Children
The Clevelands had three daughters and two sons:
- Ruth Cleveland (1891–1904)
- Esther Cleveland (1893–1980) – Her daughter was Philippa Foot (1920–2010), the British philosopher.
- Marion Cleveland (1895–1977) – Born in Buzzard's Bay, Massachusetts, she attended Columbia University Teachers College and married, first, Stanley Dell and second, in 1926, John Amen, a New York lawyer. During 1943–1960 she was community relations director of the Girl Scouts of the USA (Girl Scouts of the United States prior to 1947) at its headquarters in New York.

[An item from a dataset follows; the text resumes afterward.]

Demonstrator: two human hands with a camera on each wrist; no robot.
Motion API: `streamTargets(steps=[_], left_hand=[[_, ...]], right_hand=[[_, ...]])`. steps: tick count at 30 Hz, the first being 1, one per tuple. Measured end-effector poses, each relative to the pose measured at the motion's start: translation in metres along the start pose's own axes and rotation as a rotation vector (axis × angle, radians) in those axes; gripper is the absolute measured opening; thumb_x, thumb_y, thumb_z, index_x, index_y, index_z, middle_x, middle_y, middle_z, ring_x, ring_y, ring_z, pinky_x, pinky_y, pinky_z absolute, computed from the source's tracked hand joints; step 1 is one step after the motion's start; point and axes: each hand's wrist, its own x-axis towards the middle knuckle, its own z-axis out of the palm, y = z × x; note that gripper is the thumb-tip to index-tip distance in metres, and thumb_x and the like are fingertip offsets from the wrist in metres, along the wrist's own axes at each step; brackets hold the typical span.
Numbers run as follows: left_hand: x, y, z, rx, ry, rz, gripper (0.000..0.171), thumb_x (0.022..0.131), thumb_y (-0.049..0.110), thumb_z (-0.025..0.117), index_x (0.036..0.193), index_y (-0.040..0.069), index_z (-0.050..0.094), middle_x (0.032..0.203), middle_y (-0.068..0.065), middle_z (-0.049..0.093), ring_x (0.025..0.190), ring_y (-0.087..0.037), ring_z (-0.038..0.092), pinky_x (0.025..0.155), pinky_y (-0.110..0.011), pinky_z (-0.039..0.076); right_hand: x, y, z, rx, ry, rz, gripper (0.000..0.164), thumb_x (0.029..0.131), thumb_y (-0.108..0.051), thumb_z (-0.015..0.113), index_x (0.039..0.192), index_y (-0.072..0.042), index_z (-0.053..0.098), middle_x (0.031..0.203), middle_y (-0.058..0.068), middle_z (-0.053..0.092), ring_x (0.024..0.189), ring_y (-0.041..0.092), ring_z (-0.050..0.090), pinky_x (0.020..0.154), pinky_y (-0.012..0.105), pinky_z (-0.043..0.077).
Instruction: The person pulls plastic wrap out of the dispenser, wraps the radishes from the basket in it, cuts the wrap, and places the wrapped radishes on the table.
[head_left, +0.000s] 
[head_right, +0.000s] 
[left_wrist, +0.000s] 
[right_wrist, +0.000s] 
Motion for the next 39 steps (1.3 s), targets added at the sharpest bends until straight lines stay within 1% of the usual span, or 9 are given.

- Richard Folsom Cleveland (1897–1974) – lawyer. Born in Princeton, New Jersey, he served as an officer in the Marines during World War I, graduated from Princeton University in 1919, earned a master's degree in 1921 and graduated from Harvard Law School in 1924. He practiced law in Baltimore with the law firm of Semmes, Bowen, and Semmes.
- Francis Grover Cleveland (1903–1995) – actor. Born in Buzzard's Bay, Massachusetts, he graduated from Harvard University with a degree in drama. After teaching for a time in Cambridge, Massachusetts, he went to New York to enter the theatre. Eventually he settled in Tamworth, New Hampshire, where he served as selectman and operated a summer stock company, the Barnstormers.
Read more about this topic: Frances Folsom Cleveland Preston
Famous quotes containing the word children:
“To understand your parents love you must raise children yourself.”
—Chinese proverb.
“This will be a black baby born in Mississippi, and thus where ever he is born he will be in prison ... If I go to jail now it may help hasten that day when my child and all children will be free.”
—Diane Nash (b. 1938)
“Productive collaborations between family and school, therefore, will demand that parents and teachers recognize the critical importance of each others participation in the life of the child. This mutuality of knowledge, understanding, and empathy comes not only with a recognition of the child as the central purpose for the collaboration but also with a recognition of the need to maintain roles and relationships with children that are comprehensive, dynamic, and differentiated.”